(PROMPT)
Search the entries below for the word "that", then copy each line in which it is found.

=== MATERIAL FOR THIS TASK ===

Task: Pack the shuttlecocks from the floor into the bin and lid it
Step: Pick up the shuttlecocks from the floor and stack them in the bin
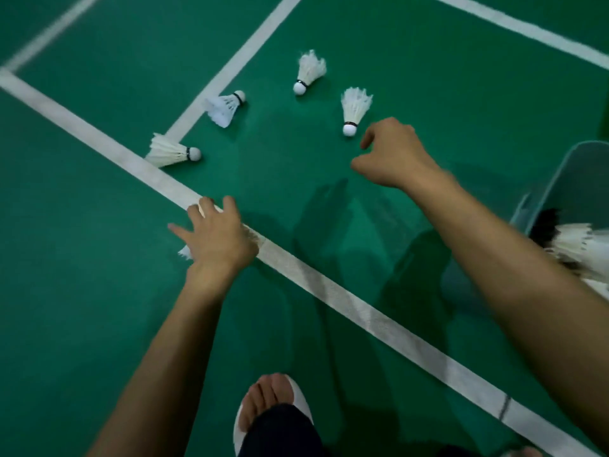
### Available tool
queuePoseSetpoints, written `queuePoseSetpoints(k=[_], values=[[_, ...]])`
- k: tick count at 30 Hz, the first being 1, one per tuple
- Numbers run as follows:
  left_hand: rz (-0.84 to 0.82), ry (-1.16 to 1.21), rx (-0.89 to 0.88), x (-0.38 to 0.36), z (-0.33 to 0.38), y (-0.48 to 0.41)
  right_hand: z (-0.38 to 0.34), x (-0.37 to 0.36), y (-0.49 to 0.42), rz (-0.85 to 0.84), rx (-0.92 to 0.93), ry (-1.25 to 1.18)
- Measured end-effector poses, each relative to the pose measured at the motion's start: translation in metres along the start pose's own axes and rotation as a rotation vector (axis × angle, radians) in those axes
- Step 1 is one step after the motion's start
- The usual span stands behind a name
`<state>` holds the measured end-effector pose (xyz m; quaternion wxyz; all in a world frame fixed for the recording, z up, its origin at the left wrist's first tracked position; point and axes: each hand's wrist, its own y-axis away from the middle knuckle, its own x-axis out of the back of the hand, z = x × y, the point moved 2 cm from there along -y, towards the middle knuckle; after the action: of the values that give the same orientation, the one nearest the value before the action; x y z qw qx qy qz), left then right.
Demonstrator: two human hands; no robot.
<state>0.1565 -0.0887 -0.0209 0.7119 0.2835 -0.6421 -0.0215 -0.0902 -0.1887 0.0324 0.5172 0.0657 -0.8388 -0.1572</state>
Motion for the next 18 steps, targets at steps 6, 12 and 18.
queuePoseSetpoints(k=[6,12,18], values=[[0.129,0.299,0.106,-0.003,-0.051,-0.034,-0.020,-0.021,-0.092,0.151,-0.168,0.045],[0.463,0.470,0.109,0.057,-0.046,-0.083,-0.028,-0.034,-0.127,0.175,-0.124,0.056],[0.291,0.171,0.212,0.068,-0.040,-0.140,-0.047,-0.055,-0.111,0.147,-0.060,-0.133]])
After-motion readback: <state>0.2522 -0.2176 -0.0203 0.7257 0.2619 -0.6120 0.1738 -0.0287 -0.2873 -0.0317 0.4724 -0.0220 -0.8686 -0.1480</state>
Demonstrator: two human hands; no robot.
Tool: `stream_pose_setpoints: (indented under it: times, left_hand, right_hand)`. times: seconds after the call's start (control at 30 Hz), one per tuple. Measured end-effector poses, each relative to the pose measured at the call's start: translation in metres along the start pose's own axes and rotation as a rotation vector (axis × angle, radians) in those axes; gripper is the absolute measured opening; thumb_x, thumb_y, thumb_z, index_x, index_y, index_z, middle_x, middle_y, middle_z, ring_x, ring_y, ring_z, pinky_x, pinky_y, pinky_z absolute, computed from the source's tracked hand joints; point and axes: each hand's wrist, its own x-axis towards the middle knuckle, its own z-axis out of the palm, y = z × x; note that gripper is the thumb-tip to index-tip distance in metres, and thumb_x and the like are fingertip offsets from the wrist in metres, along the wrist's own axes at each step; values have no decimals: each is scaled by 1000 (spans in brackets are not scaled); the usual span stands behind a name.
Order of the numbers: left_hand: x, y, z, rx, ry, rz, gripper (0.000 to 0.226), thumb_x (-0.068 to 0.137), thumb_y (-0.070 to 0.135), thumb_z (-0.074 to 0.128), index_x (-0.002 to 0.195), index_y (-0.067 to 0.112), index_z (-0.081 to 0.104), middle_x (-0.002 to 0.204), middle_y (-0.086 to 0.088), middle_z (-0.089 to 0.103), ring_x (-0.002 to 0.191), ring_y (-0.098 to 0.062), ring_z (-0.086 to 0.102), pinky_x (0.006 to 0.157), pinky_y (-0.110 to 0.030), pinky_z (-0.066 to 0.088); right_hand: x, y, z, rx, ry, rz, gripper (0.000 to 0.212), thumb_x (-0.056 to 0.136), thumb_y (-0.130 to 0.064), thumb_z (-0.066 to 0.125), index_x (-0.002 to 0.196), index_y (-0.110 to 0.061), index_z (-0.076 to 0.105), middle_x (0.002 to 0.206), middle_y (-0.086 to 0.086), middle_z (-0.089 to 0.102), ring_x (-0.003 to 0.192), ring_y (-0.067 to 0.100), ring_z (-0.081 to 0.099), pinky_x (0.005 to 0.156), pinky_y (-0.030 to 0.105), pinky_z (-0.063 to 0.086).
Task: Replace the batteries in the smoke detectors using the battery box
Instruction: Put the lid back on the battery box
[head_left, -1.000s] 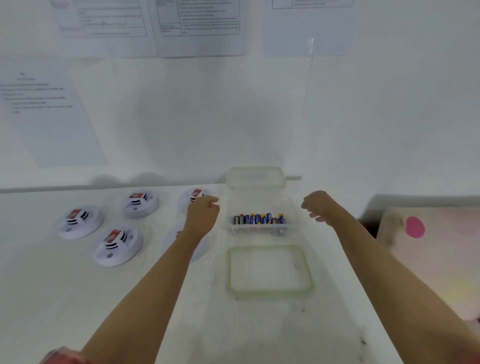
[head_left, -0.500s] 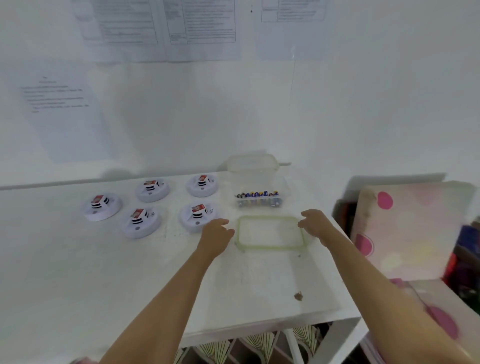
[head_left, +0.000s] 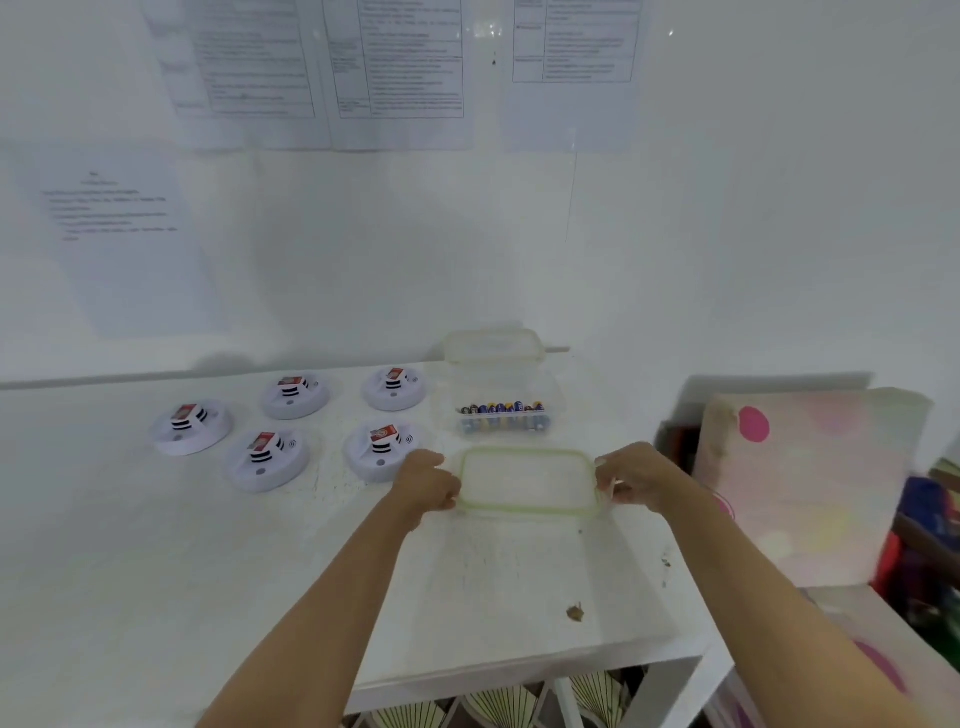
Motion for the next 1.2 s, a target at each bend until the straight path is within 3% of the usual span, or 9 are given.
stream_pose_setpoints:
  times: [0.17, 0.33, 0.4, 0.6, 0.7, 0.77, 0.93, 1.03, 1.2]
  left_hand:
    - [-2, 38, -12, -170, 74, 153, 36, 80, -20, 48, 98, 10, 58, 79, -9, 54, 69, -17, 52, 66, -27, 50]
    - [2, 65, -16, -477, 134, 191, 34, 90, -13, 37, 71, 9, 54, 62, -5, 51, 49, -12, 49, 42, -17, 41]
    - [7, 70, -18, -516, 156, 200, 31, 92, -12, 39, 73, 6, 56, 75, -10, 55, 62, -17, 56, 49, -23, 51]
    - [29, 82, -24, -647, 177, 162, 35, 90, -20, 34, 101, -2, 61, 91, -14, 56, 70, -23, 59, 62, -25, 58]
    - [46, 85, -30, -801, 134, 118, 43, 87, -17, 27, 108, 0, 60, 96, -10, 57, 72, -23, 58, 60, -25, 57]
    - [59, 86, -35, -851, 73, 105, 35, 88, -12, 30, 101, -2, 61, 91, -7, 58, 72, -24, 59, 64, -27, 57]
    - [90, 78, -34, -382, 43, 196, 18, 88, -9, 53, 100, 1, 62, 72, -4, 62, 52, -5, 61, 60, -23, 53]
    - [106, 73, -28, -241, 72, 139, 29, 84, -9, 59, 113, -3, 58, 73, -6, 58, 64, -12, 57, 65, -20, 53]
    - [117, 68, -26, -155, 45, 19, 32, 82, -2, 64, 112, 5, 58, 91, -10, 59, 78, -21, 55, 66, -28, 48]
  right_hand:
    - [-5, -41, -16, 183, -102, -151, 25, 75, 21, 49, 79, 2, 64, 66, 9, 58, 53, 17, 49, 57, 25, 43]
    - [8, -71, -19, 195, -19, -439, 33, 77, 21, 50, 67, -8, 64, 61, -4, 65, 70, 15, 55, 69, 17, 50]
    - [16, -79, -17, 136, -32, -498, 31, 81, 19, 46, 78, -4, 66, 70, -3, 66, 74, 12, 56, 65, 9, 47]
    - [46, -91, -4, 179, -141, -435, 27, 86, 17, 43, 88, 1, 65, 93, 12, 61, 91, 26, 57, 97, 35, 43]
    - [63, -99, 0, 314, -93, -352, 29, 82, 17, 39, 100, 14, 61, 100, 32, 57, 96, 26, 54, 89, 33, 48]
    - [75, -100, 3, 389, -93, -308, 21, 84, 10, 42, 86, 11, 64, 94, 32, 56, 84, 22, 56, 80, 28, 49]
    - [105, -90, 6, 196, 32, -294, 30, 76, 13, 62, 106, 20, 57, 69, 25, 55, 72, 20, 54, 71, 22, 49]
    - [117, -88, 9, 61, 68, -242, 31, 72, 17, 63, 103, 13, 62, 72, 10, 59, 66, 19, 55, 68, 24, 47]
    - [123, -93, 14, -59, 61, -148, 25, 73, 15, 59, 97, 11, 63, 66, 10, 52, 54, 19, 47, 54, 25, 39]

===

(EXERCISE RESPONSE)
`<state>` holds the measured end-effector pose (xyz m; quaternion wxyz; all in a world frame fixed for the recording, z up, its origin at the left wrist's first tracked position; point and axes: each hand's wrist, its own y-axis away from the middle knuckle, its own x-axis out of the back of the hand, z = x × y, the point moved 2 cm from there along -y, towards the middle knuckle; after the action: of the values that give the same orientation, the one nearest the value before the action; x y z qw qx qy qz), left then right.
Tool: `stream_pose_setpoints: (indented under it: times, left_hand, right_hand)`. times: seconds after the call's start (control at 30 Hz), one per tuple. Measured end-effector poses, each relative to the pose measured at the call's start: translation in metres along the start pose's own axes and rotation as a rotation vector (axis × angle, radians) in those axes; gripper is the absolute measured opening; thumb_x, thumb_y, thumb_z, index_x, index_y, index_z, middle_x, middle_y, middle_z, ring_x, ring_y, ring_z, pinky_x, pinky_y, pinky_z absolute, computed from the source's tracked hand joints; point and axes: each hand's wrist, its own x-axis towards the middle knuckle, its own z-axis out of the palm, y = z × x; note that gripper is the thumb-tip to index-tip distance in metres, and thumb_x and the like are fingertip offsets from the wrist in metres, along the wrist's own axes at each step; values have no decimals: each is scaled by 1000 (spans in brackets are not scaled); the usual span stands behind a name.

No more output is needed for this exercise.